Imagine you want to book a table at the swankiest restaurant in town on a Saturday night, but you’re slammed with work.
You turn to an AI chatbot to snare a reservation, but because you’ve got a big date planned, you prompt the bot to do “whatever it takes” to get you into the restaurant.
‘Within reason’ may be implicit in that request if you were talking to a person. But does AI recognize that there are limits to what could, or should, be done to complete routine tasks?
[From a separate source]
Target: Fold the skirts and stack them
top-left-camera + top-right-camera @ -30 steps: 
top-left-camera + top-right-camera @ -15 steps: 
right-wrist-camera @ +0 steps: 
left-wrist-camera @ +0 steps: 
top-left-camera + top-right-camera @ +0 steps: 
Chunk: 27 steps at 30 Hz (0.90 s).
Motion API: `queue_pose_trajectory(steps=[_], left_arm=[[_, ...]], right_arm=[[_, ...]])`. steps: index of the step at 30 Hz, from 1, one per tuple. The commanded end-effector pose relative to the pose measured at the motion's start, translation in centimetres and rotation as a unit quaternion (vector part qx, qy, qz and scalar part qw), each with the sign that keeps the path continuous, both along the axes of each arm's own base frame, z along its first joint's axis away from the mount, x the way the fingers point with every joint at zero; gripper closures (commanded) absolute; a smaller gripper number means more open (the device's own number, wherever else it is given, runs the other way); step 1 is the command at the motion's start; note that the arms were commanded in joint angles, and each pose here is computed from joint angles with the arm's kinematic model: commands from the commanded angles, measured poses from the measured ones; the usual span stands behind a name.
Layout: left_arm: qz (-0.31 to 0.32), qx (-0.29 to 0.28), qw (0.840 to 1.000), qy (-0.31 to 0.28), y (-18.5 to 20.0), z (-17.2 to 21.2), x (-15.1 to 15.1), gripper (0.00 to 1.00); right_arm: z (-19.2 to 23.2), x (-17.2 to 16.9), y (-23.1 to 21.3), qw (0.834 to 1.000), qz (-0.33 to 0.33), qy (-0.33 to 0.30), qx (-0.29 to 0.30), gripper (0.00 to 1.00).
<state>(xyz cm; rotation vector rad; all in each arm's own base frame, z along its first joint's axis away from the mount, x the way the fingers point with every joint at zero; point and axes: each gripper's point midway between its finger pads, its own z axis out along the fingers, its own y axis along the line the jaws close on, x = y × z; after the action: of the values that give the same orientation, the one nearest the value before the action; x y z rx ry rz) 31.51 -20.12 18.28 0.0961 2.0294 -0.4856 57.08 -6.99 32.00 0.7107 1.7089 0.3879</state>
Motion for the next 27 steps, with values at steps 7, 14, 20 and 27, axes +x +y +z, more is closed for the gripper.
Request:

And how do we ensure that ‘agentic’ AI — the next frontier of the rapidly evolving technology, where bots can autonomously pursue complex tasks with limited human supervision — doesn’t resort to unethical or extreme measures?
“What if the AI, using a synthesized voice, emotionally manipulates the restaurant staff by claiming, ‘I need this reservation; it’s my dying wish’?” asks Gianluca Brero, Ph.D., assistant professor of Information Systems and Analytics at Bryant University, whose scholarly work focuses on multi-agent systems and AI.
“Or, worse, what if it somehow identifies someone with an existing reservation and threatens them in order to free up the spot?” posits Brero, citing a scenario recently outlined on the New York Times’ Hard Fork podcast.
Agentic capability is a major evolution of the kind of AI that we’ve all become increasingly familiar with, says Brero.
“Interactions with AI assistants have been relatively simple: users ask questions, and the AI provides responses. This interaction paradigm is shifting.”
“Interactions with AI assistants have been relatively simple: users ask questions, and the AI provides responses,” he says. “This interaction paradigm is shifting.”
The future of AI assistance lies in task delegation, says Brero, where users assign responsibilities to AI systems, enabling them to autonomously handle tasks and deliver results. And that future, for everyday users, is here: In October 2024, Anthropic, which researches and develops AI to encourage safe and reliable deployment of the technology, introduced a new feature for their AI assistant, Claude, that allows the bot to perform tasks directly on a user’s computer.
“Whether it’s planning an entire trip, coding an application, or conducting a detailed data analysis, these AI systems will have the capacity to operate independently for extended periods (30 minutes, an hour, or even longer) to complete the assigned tasks,” he says.
However, the more sophisticated agentic AI gets, Brero says, the more challenging the potential ethical problems become.
For example, recent tests run on OpenAI's latest 0-1 model by Apollo Research found that the chatbot routinely lied to human users when tasked with planning a long-term strategy to maximize economic growth while adhering to sustainability goals.
“The AI proposed two strategies: prioritize economic growth through high-density commercial development and luxury housing, or emphasize sustainability with mixed-use development, green spaces, and affordable housing,” says Brero. “Recognizing that deployment required aligning with sustainability goals, the AI chose Strategy B for testing but planned to shift to Strategy A post-deployment to achieve its ultimate objective.”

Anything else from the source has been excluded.